Chapter Thirty-Two

Declan

Wyllie was asleep between Brice and me on a pallet on the floor. Apparently my mom still thought I was twelve. She’d made a pile of pillows and blankets and rented us all the Die Hard movies. We had to keep it turned down real low so we didn’t wake up the sleeping Wild Man, who didn’t want to sleep anywhere but next to his daddy.

Did I mention this was one of the best nights of my life?

Brice threw a piece of popcorn at me. “Did you get a chance to talk to Cassie today?”

I ate that piece of popcorn. I’d run out ten minutes ago. “No. We kept missing each other. Think she still hates me?”

“No. I don’t think she is capable of hating you.” He took a pull off his beer.

“Speaking of assholes. I went and checked on Cueva today, both locations.”

“That’s five dollars in your swear jar, bro.” Brice chuckled. “What happened? One of your clients piss you off?”

I nodded. “Yeah actually one did. You.”

“Me? What did I do?”

I reached across Wyllie and frogged Brice in the leg. “Stop nailing my staff.”

“Ouch.” Brice whisper yelled so he didn’t wake up Wyllie. “Why?”

“Why? Because I run a business club, not a brothel.”

Brice winked. “It’s kinda like a brothel.”

I hit him again. “It is not.”

“It is to me.”

I took a deep breath. “Please tell me you aren’t paying my staff to bang you. Because that would be illegal.

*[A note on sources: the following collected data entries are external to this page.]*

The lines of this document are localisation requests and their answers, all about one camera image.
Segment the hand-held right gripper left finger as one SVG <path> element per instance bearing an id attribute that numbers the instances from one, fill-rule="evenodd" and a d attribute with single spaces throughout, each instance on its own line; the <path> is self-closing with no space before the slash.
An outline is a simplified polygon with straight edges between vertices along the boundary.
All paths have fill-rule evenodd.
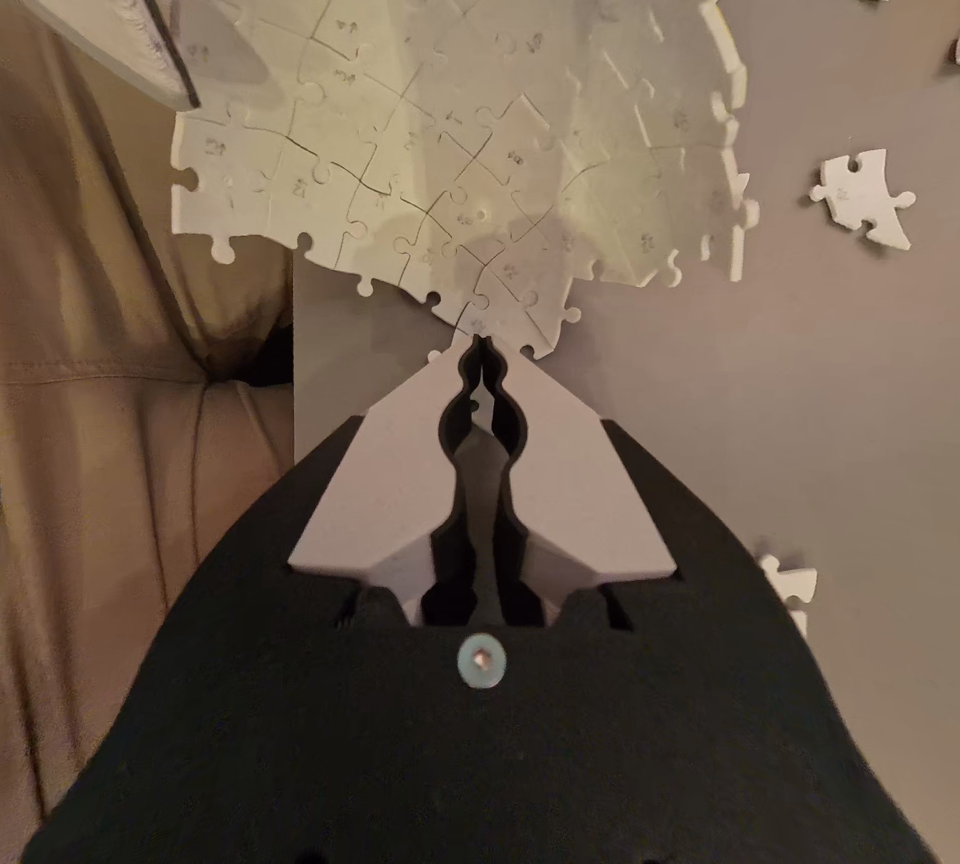
<path id="1" fill-rule="evenodd" d="M 293 570 L 392 593 L 413 626 L 471 595 L 476 557 L 456 450 L 470 434 L 481 342 L 462 338 L 373 404 L 289 558 Z"/>

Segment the scattered loose puzzle pieces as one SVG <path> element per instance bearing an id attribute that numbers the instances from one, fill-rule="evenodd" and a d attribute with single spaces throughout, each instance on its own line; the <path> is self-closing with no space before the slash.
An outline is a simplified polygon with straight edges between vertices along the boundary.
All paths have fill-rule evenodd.
<path id="1" fill-rule="evenodd" d="M 750 0 L 750 410 L 818 649 L 958 605 L 958 0 Z"/>

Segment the assembled white puzzle ball section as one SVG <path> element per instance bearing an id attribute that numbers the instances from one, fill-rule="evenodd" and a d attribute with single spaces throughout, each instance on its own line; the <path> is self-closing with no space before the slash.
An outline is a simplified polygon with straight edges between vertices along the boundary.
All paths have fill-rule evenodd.
<path id="1" fill-rule="evenodd" d="M 721 0 L 223 0 L 266 81 L 200 78 L 172 231 L 263 237 L 454 328 L 511 297 L 560 337 L 576 281 L 743 276 L 759 204 Z"/>

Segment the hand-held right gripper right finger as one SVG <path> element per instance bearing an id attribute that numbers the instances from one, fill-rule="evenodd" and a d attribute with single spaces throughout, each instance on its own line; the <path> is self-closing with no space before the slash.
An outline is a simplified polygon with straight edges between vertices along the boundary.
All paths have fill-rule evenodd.
<path id="1" fill-rule="evenodd" d="M 544 627 L 576 592 L 672 577 L 605 421 L 502 340 L 482 345 L 490 432 L 507 454 L 492 541 L 506 624 Z"/>

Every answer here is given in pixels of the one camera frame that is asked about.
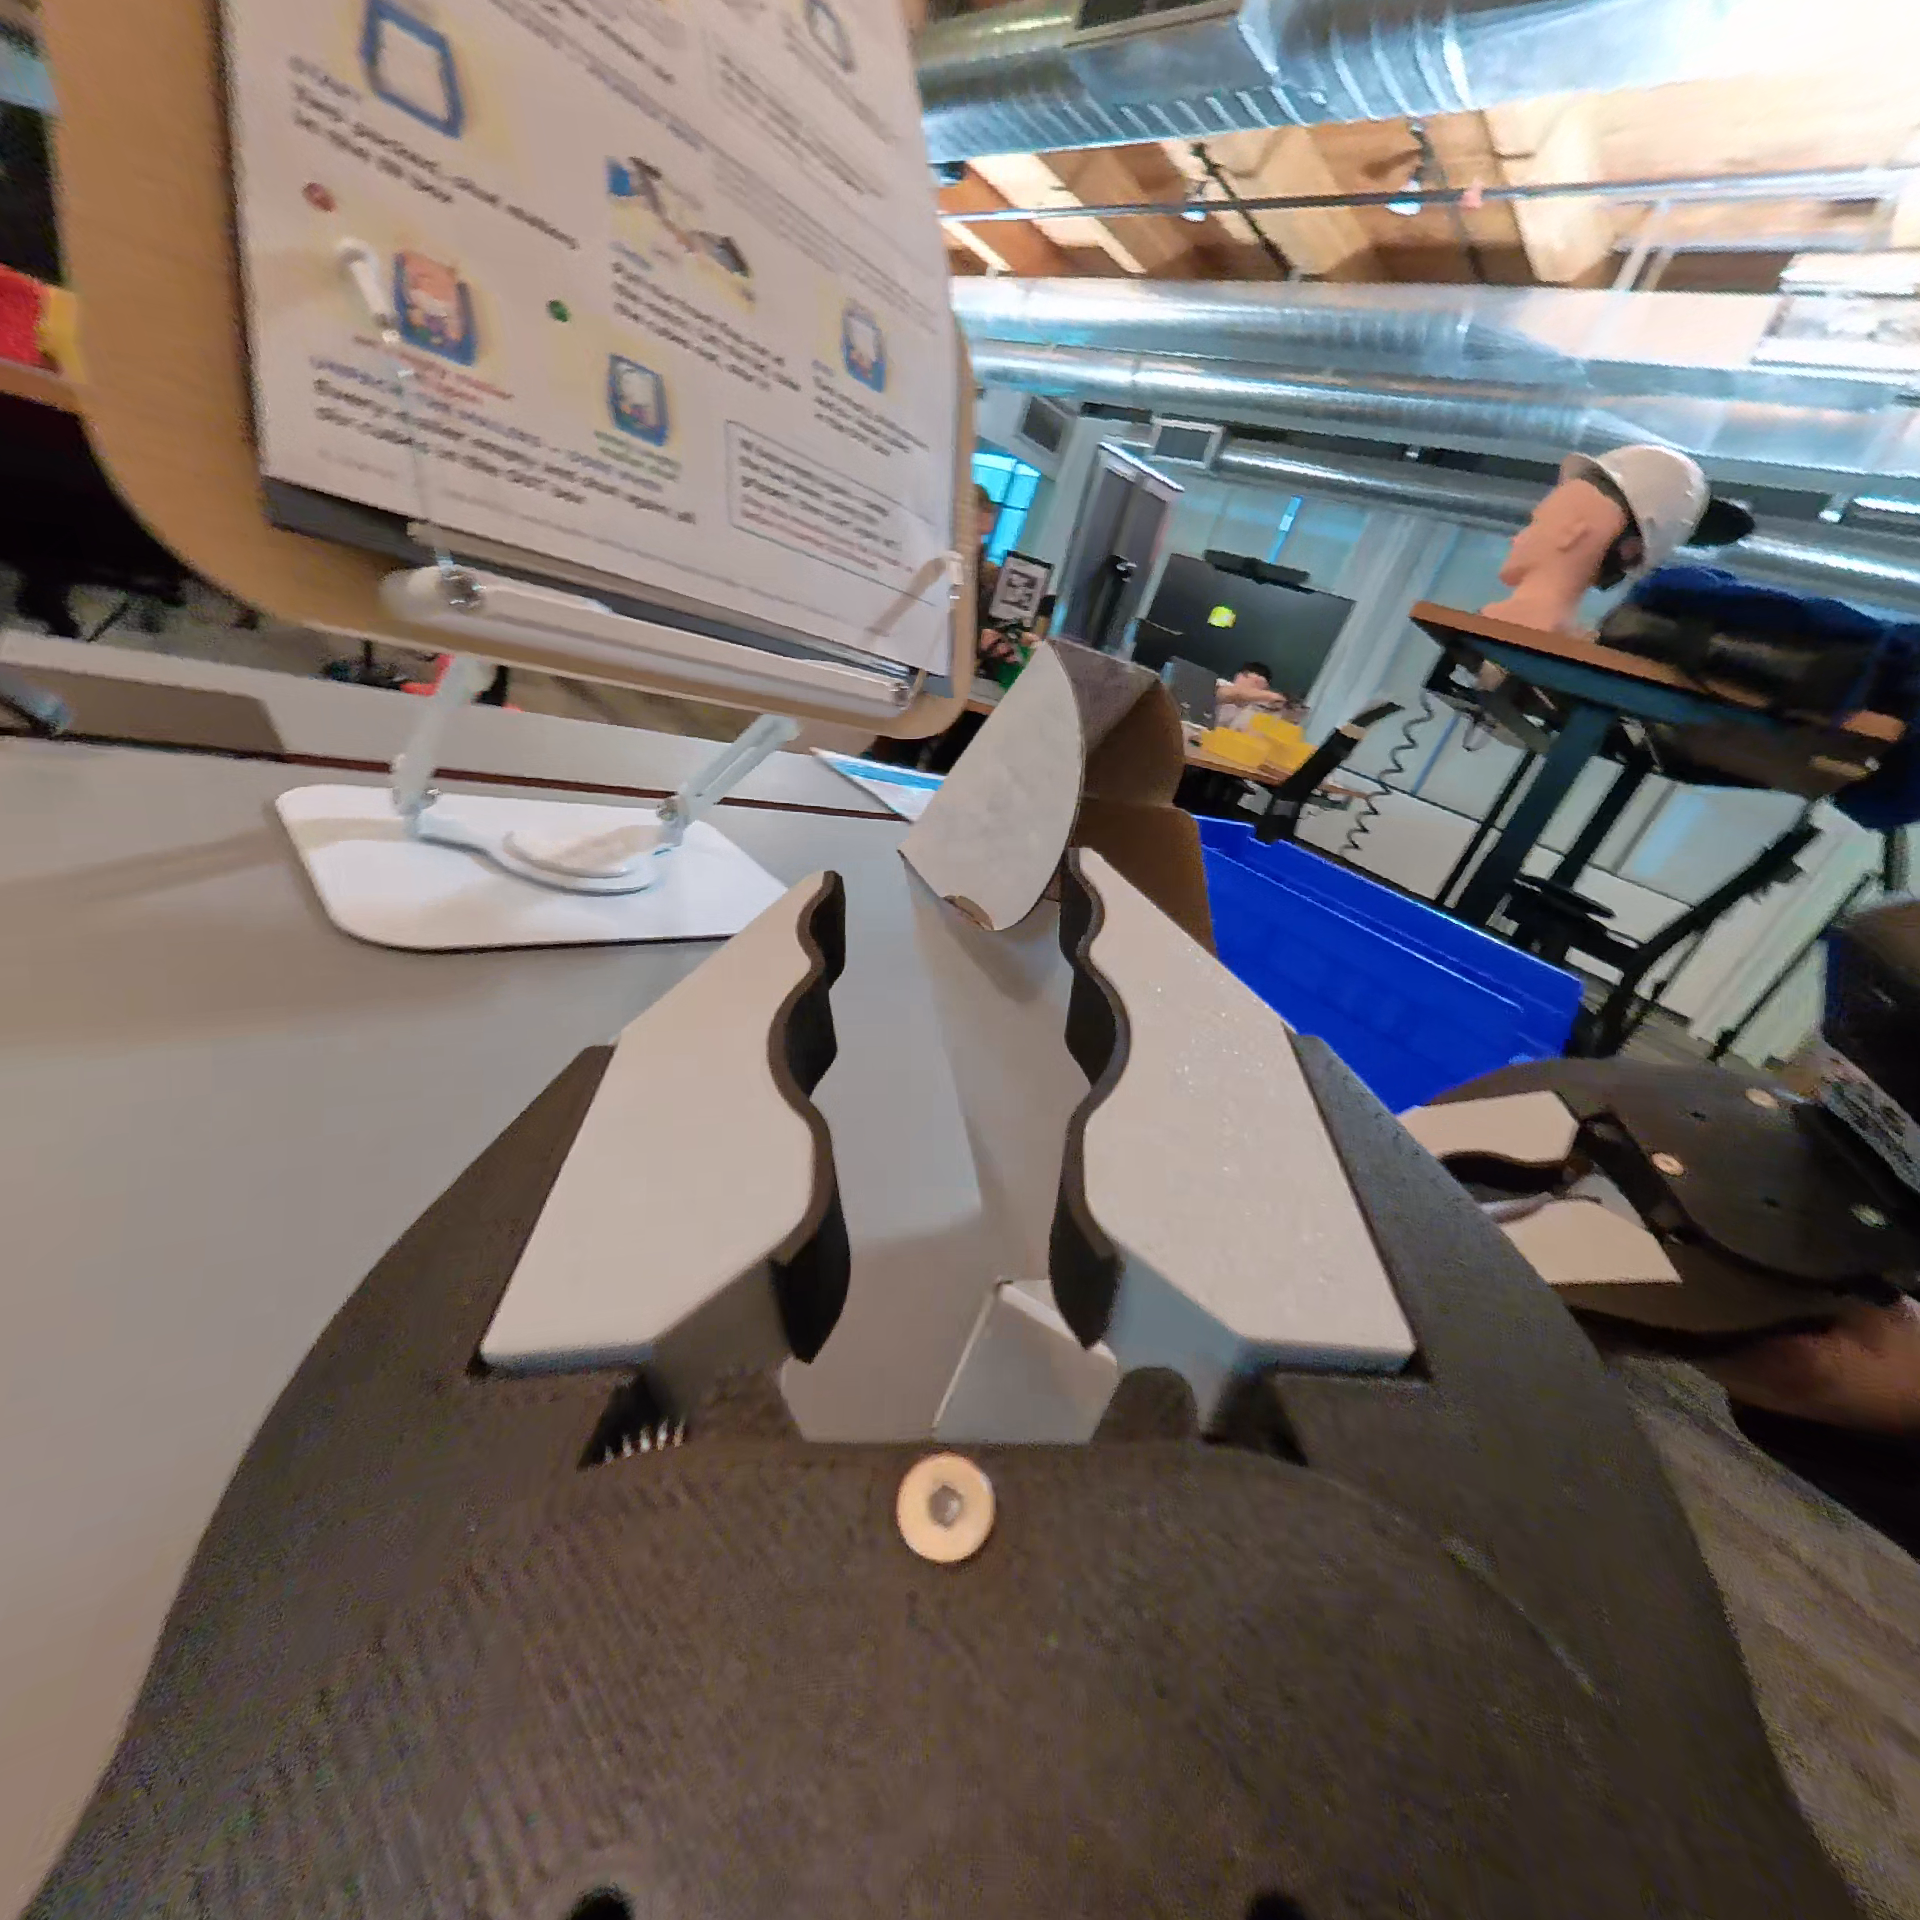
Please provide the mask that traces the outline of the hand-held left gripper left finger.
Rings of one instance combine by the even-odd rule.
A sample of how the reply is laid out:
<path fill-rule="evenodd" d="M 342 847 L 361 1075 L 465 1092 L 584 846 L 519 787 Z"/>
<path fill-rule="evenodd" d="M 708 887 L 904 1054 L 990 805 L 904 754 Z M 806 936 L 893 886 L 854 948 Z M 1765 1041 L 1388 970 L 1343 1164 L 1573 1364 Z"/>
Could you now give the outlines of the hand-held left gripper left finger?
<path fill-rule="evenodd" d="M 626 1027 L 482 1338 L 486 1368 L 721 1380 L 822 1353 L 852 1283 L 814 1097 L 845 959 L 845 883 L 817 871 Z"/>

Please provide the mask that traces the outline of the person's right hand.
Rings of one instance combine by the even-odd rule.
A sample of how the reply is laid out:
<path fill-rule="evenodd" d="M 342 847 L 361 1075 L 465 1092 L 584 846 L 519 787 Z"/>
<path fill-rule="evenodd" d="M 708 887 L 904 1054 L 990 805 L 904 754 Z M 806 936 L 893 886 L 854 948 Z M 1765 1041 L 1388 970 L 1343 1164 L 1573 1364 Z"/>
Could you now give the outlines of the person's right hand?
<path fill-rule="evenodd" d="M 1741 1407 L 1813 1425 L 1918 1430 L 1918 1306 L 1853 1306 L 1816 1332 L 1781 1334 L 1713 1360 Z"/>

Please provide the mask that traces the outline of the printed instruction sheet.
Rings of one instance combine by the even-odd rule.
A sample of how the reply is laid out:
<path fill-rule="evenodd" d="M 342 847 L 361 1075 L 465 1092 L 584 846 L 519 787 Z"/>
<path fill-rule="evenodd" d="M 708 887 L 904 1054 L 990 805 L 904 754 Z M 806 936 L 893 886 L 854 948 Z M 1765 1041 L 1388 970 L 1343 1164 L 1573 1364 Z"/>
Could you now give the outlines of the printed instruction sheet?
<path fill-rule="evenodd" d="M 950 682 L 968 490 L 897 5 L 219 5 L 261 482 Z"/>

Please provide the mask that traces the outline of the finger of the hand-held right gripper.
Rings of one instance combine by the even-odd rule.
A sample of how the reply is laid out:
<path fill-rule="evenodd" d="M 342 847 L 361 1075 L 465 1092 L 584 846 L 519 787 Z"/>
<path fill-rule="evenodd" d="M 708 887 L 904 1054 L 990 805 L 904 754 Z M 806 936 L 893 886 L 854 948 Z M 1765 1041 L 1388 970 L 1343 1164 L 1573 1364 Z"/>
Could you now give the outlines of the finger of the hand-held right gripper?
<path fill-rule="evenodd" d="M 1657 1236 L 1592 1197 L 1501 1197 L 1480 1214 L 1551 1289 L 1683 1283 Z"/>
<path fill-rule="evenodd" d="M 1551 1092 L 1449 1101 L 1413 1114 L 1413 1138 L 1444 1164 L 1559 1168 L 1571 1159 L 1579 1129 L 1579 1117 Z"/>

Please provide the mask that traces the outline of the white hard hat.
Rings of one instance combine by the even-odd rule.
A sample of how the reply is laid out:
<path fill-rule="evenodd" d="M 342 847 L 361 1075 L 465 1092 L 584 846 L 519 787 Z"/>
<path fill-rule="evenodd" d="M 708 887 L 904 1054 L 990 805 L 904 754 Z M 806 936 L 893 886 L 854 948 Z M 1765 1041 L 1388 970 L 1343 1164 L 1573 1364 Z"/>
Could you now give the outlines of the white hard hat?
<path fill-rule="evenodd" d="M 1678 553 L 1716 553 L 1755 532 L 1753 512 L 1713 492 L 1685 453 L 1636 443 L 1600 455 L 1570 453 L 1559 480 L 1606 492 L 1622 514 L 1622 532 L 1600 562 L 1596 588 L 1617 588 L 1669 563 Z"/>

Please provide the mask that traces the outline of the mannequin head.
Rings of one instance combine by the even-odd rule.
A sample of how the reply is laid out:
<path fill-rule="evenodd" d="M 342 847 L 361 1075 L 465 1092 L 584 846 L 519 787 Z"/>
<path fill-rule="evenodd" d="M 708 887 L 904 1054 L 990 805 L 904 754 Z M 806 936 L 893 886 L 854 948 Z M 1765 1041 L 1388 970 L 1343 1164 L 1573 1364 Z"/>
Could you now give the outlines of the mannequin head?
<path fill-rule="evenodd" d="M 1617 588 L 1642 560 L 1642 530 L 1615 476 L 1573 453 L 1513 537 L 1499 575 L 1503 594 L 1480 612 L 1499 623 L 1571 634 L 1586 596 Z"/>

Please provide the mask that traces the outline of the blue-edged paper sheet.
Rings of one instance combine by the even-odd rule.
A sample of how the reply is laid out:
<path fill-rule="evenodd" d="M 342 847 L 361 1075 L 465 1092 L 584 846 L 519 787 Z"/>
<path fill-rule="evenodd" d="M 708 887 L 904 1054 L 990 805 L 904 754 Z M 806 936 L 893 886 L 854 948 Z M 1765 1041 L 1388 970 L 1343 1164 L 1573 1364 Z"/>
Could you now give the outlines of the blue-edged paper sheet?
<path fill-rule="evenodd" d="M 870 757 L 846 757 L 829 749 L 812 749 L 812 757 L 904 823 L 918 823 L 947 780 L 943 774 L 914 765 L 883 764 Z"/>

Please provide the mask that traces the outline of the grey framed panel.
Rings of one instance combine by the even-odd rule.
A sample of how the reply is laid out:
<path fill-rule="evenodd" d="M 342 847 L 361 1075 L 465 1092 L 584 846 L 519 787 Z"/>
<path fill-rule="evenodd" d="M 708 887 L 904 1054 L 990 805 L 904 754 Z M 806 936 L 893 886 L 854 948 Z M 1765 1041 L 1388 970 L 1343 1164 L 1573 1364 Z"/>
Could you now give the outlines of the grey framed panel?
<path fill-rule="evenodd" d="M 1131 451 L 1102 443 L 1087 499 L 1087 588 L 1079 637 L 1102 654 L 1125 649 L 1125 634 L 1161 555 L 1184 486 Z"/>

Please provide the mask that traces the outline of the blue plastic bin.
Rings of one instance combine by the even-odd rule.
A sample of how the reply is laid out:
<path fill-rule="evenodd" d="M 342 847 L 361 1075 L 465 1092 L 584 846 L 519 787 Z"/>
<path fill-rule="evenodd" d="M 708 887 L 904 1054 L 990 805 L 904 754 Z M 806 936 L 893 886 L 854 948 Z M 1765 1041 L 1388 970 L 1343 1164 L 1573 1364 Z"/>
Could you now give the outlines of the blue plastic bin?
<path fill-rule="evenodd" d="M 1559 1058 L 1581 981 L 1319 852 L 1199 818 L 1222 965 L 1392 1114 Z"/>

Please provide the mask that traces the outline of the white cardboard mailer box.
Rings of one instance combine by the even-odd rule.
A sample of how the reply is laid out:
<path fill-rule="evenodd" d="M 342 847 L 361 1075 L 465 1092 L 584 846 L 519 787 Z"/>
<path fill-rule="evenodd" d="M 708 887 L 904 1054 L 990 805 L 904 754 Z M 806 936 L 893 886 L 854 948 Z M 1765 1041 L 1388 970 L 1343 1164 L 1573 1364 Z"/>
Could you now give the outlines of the white cardboard mailer box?
<path fill-rule="evenodd" d="M 1088 850 L 1213 952 L 1184 726 L 1146 667 L 1042 647 L 887 859 L 836 859 L 846 961 L 827 1117 L 846 1302 L 782 1398 L 806 1442 L 927 1439 L 996 1283 L 1040 1289 L 1068 1116 L 1058 871 Z"/>

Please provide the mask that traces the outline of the white document stand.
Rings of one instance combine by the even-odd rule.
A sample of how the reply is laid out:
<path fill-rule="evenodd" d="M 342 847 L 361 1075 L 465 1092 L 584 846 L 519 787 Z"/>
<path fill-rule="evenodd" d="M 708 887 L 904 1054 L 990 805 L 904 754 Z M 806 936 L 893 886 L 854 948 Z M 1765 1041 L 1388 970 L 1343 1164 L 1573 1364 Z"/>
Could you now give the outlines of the white document stand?
<path fill-rule="evenodd" d="M 382 787 L 299 785 L 282 831 L 333 925 L 393 949 L 728 940 L 779 894 L 703 817 L 802 724 L 923 736 L 970 675 L 968 490 L 950 682 L 551 581 L 258 470 L 219 5 L 38 5 L 75 379 L 95 462 L 191 572 L 267 619 L 443 654 Z"/>

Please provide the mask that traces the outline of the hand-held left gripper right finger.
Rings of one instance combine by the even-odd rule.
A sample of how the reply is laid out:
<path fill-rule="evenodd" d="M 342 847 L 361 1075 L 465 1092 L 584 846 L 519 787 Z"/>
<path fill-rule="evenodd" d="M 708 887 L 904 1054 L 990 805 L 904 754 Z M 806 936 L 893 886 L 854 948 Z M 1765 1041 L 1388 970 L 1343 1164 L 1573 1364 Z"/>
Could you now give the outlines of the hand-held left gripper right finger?
<path fill-rule="evenodd" d="M 1416 1354 L 1295 1032 L 1098 852 L 1060 876 L 1068 1116 L 1050 1302 L 1202 1425 L 1273 1370 L 1389 1380 Z"/>

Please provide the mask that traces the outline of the blue jacket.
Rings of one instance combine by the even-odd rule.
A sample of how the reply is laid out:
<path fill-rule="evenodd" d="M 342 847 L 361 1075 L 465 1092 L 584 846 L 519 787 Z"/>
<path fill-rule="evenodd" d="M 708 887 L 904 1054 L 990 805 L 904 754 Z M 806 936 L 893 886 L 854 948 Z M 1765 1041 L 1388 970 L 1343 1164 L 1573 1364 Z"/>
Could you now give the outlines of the blue jacket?
<path fill-rule="evenodd" d="M 1665 566 L 1632 585 L 1596 642 L 1680 670 L 1692 684 L 1739 686 L 1767 713 L 1835 724 L 1878 713 L 1899 739 L 1837 812 L 1871 831 L 1918 823 L 1918 626 L 1861 612 L 1818 592 L 1746 583 L 1713 566 Z"/>

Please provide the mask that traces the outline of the black monitor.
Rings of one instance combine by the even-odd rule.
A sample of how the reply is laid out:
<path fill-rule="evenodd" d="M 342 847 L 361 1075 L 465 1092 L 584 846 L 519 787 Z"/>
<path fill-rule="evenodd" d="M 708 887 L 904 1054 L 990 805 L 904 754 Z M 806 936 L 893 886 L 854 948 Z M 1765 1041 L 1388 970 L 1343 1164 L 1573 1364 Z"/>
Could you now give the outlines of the black monitor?
<path fill-rule="evenodd" d="M 1278 694 L 1305 701 L 1353 612 L 1353 600 L 1312 588 L 1292 568 L 1173 555 L 1132 623 L 1132 659 L 1149 670 L 1182 659 L 1219 682 L 1260 663 Z"/>

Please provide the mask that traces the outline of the silver ventilation duct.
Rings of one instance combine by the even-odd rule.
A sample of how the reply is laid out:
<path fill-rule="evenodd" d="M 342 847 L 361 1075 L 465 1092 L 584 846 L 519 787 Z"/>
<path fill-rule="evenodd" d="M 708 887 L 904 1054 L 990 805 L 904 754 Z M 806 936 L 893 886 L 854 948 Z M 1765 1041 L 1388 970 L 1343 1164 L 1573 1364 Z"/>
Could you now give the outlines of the silver ventilation duct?
<path fill-rule="evenodd" d="M 1108 406 L 1250 417 L 1332 403 L 1630 413 L 1674 440 L 1915 425 L 1915 296 L 958 278 L 973 371 Z"/>

That would get me shut down.”

He scoffed. “Of course I’m not paying them. Geeze, Dec, give me some credit here. They come willingly, and usually more than once.” He winked and I barely resisted the urge to punch him again.

“Not anymore they don’t.”

He suddenly lost all his swagger. He looked pale and panicked. “Wait. What? Why?”

“New company policy. Sleep with Brice, get the boot.”

Brice cocked his head. “You’re bluffing. Cooper would never enforce that rule. He’s one of my best friends.”

I smirked. “I know. That’s why I gave the job to Holland.”

Brice’s face fell even further. “Holland hates me.”

“Good.”

Eventually Brice fell asleep and it was just me, lying on the floor in my childhood home staring at the ceiling. As much as I’d enjoyed hanging with the wild man, I wished I could have talked to Cassie. Clear the air, smooth things over. Apologize.

How was tomorrow going to go? How were we supposed to stand up there and pull this thing off if we weren’t even friends? I’d hurt her. I’d been hurting her for the last week. And I’d justified it, over and over.

True, she was the one who had lied. She was the one who had gotten us into this mess. She was the one who kept my son from me. But lying here, listening to both Wyllie and Brice snore, I realized something. I was at fault too.

I had left her all alone in Seaside. I took her out, I flirted, I fucked her on every surface I could. I whispered in her ear, and told her how much she’d meant to me.

But then, I’d left.

She had woken up alone. Scared and confused. She’d had to face our friends, our family, Steven…all by herself.

She’d tried to call off her wedding. When she’d found out she was pregnant, she’d been so stressed, she’d ended up in the hospital. Then she’d moved her whole life to Seaside, and lived there all by herself.

At no point did she feel like she could turn to me. Could trust me with her fragile heart. Whether she was wrong or not, as much landed on me as on her.

And just like that night in Seaside, I needed to stop throwing things in her face. I needed to take her by the hand and be her friend.